REQUIRED ACTION:
In this material, which lines include the string "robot"? Show them.

DATASET CONTENT:
┌──

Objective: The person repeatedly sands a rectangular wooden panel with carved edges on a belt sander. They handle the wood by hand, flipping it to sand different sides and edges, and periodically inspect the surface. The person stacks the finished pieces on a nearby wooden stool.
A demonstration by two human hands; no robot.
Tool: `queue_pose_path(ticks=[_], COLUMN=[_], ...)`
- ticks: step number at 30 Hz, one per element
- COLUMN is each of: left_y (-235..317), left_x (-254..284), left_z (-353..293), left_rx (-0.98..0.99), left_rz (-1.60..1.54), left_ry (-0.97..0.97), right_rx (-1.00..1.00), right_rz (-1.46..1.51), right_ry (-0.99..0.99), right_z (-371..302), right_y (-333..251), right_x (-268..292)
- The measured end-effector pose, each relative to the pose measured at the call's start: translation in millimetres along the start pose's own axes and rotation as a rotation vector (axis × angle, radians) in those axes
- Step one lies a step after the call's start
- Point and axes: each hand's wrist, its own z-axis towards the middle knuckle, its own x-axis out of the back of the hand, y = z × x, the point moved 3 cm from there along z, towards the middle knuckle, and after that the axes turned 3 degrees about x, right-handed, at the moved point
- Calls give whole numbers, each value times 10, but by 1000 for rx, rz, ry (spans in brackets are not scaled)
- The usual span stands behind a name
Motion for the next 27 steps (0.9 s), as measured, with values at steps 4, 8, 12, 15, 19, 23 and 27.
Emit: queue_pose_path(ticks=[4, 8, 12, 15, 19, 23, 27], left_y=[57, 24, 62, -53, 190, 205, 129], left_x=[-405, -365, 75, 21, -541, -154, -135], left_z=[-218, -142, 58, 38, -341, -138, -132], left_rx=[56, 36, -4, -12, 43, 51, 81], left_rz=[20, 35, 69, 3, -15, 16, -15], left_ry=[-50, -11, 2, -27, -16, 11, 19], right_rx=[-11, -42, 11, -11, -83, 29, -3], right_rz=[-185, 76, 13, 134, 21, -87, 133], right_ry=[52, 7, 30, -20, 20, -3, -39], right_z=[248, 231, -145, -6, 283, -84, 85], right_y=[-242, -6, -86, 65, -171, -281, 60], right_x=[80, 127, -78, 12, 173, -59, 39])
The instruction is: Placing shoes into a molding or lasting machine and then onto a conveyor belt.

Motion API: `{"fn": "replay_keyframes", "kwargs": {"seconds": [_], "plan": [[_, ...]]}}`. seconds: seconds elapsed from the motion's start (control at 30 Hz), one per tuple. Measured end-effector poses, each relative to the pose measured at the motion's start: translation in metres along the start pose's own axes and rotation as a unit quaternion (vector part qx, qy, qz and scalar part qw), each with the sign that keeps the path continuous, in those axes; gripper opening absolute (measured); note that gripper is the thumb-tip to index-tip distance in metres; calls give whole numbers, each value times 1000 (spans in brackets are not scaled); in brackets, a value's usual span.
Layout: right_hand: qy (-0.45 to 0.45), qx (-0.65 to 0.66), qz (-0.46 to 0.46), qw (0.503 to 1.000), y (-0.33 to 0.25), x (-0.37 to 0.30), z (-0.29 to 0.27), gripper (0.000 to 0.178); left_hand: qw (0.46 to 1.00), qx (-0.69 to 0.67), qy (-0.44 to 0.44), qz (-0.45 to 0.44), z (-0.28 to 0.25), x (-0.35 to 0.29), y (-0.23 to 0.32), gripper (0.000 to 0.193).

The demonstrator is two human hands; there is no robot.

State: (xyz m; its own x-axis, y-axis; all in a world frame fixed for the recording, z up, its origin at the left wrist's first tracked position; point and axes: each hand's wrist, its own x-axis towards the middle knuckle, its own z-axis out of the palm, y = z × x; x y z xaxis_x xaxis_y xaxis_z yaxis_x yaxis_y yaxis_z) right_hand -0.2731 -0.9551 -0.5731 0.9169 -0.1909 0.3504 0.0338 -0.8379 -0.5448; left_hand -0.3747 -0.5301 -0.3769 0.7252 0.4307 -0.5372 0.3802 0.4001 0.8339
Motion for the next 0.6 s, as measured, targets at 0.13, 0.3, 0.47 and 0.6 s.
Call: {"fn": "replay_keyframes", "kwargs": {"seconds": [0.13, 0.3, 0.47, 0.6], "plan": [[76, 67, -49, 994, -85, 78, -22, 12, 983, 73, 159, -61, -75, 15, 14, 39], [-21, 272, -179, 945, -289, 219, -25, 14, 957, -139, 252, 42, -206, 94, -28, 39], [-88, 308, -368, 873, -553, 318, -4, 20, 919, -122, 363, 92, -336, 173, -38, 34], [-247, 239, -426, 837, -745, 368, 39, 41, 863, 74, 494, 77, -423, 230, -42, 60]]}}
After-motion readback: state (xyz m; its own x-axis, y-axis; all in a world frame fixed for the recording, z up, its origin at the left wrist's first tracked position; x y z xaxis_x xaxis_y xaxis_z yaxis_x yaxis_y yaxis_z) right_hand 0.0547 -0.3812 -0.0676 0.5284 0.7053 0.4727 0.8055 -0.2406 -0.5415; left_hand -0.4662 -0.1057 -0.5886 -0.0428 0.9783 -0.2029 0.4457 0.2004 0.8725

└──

WRITTEN ANSWER:
A demonstration by two human hands; no robot.
The demonstrator is two human hands; there is no robot.

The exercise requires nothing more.